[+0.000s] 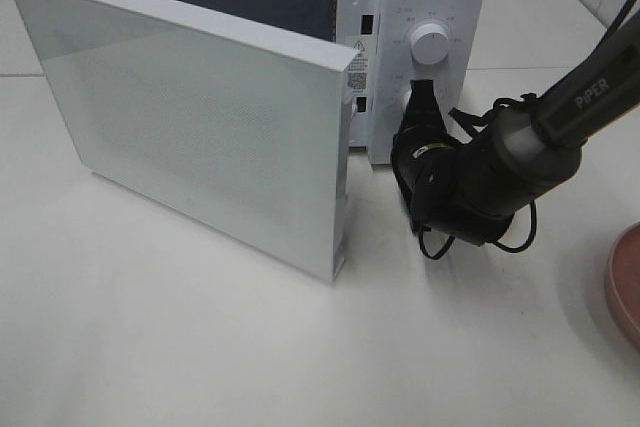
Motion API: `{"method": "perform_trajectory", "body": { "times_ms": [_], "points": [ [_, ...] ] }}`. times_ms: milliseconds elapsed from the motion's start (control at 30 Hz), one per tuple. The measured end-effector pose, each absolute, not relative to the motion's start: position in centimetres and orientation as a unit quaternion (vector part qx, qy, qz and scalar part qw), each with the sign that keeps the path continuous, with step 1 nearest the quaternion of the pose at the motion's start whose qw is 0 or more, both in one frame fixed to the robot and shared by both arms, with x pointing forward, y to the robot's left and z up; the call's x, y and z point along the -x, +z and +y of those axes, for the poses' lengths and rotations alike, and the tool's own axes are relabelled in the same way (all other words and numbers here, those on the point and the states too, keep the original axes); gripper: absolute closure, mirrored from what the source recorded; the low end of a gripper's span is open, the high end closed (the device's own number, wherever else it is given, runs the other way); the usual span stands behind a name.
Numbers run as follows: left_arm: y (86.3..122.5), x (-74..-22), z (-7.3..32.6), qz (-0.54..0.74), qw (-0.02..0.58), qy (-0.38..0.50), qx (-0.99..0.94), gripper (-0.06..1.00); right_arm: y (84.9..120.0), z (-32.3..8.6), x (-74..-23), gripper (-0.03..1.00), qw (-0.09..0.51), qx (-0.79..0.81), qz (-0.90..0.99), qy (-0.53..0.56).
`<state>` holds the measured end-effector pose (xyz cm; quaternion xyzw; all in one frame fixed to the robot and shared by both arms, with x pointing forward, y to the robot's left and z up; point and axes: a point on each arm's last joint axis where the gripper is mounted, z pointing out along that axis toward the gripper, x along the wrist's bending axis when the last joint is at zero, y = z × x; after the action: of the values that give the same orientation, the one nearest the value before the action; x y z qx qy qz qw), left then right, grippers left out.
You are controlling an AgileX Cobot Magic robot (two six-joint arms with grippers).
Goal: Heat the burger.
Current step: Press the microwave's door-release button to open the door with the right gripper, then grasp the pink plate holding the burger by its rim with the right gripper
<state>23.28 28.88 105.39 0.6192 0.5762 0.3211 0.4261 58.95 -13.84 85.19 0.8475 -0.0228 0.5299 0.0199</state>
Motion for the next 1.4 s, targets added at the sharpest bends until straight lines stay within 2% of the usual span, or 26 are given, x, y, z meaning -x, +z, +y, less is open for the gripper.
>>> {"method": "perform_trajectory", "body": {
  "times_ms": [367, 1033, 1400],
  "points": [
    [105.4, -23.3, 28.9, 0.576, 0.426, 0.321, -0.619, -0.03, 85.2, -13.7, -58.9, 0.96, 0.015, -0.852, -0.022, 0.523],
    [105.4, -23.3, 28.9, 0.576, 0.426, 0.321, -0.619, -0.03, 87.8, -13.7, -56.7, 0.96, -0.015, -0.865, 0.027, 0.501],
    [105.4, -23.3, 28.9, 0.576, 0.426, 0.321, -0.619, -0.03, 89.0, -14.6, -53.1, 0.96, -0.008, -0.893, 0.135, 0.428]
  ]
}}
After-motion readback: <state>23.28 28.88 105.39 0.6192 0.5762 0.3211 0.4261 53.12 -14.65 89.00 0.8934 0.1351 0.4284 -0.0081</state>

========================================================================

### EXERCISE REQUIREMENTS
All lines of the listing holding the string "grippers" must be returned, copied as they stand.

### REPLY
`<state>` holds the measured end-effector pose (xyz cm; quaternion xyzw; all in one frame fixed to the robot and shared by both arms, with x pointing forward, y to the robot's left and z up; point and axes: a point on each arm's last joint axis where the gripper is mounted, z pointing out along that axis toward the gripper, x along the wrist's bending axis when the last joint is at zero, y = z × x; after the action: of the values that give the same orientation, the one nearest the value before the action; x y z qx qy qz qw), left then right, grippers left out.
You are controlling an AgileX Cobot Magic robot (two six-joint arms with grippers).

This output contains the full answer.